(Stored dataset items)
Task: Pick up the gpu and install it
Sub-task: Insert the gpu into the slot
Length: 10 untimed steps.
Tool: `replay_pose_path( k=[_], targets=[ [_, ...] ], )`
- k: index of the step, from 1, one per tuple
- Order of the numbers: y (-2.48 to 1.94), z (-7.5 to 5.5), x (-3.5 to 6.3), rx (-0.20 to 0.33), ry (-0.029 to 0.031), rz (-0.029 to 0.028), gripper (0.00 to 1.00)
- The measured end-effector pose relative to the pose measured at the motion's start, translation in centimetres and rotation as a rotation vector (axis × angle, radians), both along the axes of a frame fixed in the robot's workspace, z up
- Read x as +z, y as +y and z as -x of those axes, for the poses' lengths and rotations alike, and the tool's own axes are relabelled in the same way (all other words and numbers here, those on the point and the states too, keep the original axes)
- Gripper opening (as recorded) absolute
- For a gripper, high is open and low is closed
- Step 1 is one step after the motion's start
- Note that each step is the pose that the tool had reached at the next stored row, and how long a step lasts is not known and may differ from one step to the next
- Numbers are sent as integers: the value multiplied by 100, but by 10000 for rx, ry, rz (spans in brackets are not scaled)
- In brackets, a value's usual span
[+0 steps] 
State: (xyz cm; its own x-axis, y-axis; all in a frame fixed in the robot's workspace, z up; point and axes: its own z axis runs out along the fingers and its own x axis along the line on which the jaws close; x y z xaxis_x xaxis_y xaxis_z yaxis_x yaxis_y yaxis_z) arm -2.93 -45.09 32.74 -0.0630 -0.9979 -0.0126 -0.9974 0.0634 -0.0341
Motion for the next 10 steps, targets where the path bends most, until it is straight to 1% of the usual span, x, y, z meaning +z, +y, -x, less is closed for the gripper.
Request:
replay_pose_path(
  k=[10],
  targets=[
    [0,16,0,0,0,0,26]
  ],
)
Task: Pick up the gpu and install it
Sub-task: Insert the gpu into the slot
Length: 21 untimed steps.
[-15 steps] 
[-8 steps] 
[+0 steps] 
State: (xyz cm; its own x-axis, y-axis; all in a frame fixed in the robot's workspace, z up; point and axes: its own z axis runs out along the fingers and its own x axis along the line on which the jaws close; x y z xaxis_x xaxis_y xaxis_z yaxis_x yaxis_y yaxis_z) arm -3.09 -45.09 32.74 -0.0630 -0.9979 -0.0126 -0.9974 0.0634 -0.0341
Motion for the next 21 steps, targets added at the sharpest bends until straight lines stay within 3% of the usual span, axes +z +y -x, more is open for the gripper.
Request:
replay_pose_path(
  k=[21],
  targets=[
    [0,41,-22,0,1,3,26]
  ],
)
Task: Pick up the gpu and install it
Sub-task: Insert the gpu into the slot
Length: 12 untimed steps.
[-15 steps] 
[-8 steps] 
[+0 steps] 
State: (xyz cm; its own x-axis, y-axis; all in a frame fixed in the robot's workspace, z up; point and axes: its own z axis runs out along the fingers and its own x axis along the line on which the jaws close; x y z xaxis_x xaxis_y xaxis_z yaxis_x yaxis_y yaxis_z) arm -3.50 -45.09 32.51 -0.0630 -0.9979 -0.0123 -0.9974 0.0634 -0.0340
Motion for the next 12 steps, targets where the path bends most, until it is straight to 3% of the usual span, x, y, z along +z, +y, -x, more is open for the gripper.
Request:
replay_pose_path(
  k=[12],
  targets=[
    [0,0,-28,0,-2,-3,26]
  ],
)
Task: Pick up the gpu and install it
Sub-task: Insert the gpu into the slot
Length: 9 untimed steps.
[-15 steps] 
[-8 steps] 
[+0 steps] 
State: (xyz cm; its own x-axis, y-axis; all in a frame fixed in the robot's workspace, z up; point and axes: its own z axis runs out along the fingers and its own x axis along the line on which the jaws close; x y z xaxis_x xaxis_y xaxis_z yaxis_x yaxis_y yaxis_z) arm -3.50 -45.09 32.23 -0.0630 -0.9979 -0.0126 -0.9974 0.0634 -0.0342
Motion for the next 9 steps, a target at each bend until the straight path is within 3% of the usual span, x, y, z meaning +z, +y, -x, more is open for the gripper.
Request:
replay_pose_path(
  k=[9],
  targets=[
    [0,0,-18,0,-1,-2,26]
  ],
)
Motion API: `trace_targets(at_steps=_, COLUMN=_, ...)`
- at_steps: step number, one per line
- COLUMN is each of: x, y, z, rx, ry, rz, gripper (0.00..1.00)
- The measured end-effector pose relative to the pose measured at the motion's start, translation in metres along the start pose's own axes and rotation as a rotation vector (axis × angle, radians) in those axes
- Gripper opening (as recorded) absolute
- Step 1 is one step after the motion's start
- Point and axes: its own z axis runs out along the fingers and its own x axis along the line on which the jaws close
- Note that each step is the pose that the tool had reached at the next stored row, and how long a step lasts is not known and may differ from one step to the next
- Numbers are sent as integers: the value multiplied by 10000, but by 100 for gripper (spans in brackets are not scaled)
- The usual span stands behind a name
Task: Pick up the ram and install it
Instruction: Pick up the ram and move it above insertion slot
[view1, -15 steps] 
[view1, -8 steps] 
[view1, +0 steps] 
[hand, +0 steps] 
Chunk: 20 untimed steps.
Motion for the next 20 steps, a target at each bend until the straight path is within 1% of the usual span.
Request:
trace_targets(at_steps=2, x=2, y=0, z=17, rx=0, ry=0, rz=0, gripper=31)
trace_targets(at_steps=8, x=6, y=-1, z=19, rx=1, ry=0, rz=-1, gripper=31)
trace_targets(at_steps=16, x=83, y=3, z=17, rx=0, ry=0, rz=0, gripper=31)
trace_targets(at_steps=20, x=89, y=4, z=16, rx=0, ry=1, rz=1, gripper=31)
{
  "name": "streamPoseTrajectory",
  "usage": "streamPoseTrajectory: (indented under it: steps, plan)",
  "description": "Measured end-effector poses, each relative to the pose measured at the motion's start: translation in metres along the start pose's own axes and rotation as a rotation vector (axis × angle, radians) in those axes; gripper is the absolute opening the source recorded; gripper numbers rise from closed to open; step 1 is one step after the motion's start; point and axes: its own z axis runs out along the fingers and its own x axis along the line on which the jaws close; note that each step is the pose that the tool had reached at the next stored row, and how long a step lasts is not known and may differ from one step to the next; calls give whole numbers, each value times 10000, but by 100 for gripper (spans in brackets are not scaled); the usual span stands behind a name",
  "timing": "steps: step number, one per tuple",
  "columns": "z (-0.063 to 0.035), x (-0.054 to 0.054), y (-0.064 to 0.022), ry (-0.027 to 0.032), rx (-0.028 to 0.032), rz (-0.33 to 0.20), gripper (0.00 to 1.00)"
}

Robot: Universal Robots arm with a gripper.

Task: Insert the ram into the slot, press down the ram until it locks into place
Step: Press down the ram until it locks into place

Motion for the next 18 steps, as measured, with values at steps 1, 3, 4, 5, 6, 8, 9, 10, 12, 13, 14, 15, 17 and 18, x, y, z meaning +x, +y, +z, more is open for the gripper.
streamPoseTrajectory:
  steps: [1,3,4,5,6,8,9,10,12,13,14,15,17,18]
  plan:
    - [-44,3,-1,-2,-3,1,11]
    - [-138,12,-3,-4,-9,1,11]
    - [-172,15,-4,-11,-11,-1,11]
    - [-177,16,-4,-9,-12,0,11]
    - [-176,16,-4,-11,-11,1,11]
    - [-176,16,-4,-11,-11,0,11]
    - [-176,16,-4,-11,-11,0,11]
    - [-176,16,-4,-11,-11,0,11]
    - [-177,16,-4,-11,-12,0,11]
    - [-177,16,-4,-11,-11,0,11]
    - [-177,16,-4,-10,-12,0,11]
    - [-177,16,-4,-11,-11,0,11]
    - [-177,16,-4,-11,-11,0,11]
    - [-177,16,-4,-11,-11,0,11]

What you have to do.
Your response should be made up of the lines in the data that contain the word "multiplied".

Answer below.
- Numbers are sent as integers: the value multiplied by 100, but by 10000 for rx, ry, rz (spans in brackets are not scaled)
- Numbers are sent as integers: the value multiplied by 10000, but by 100 for gripper (spans in brackets are not scaled)

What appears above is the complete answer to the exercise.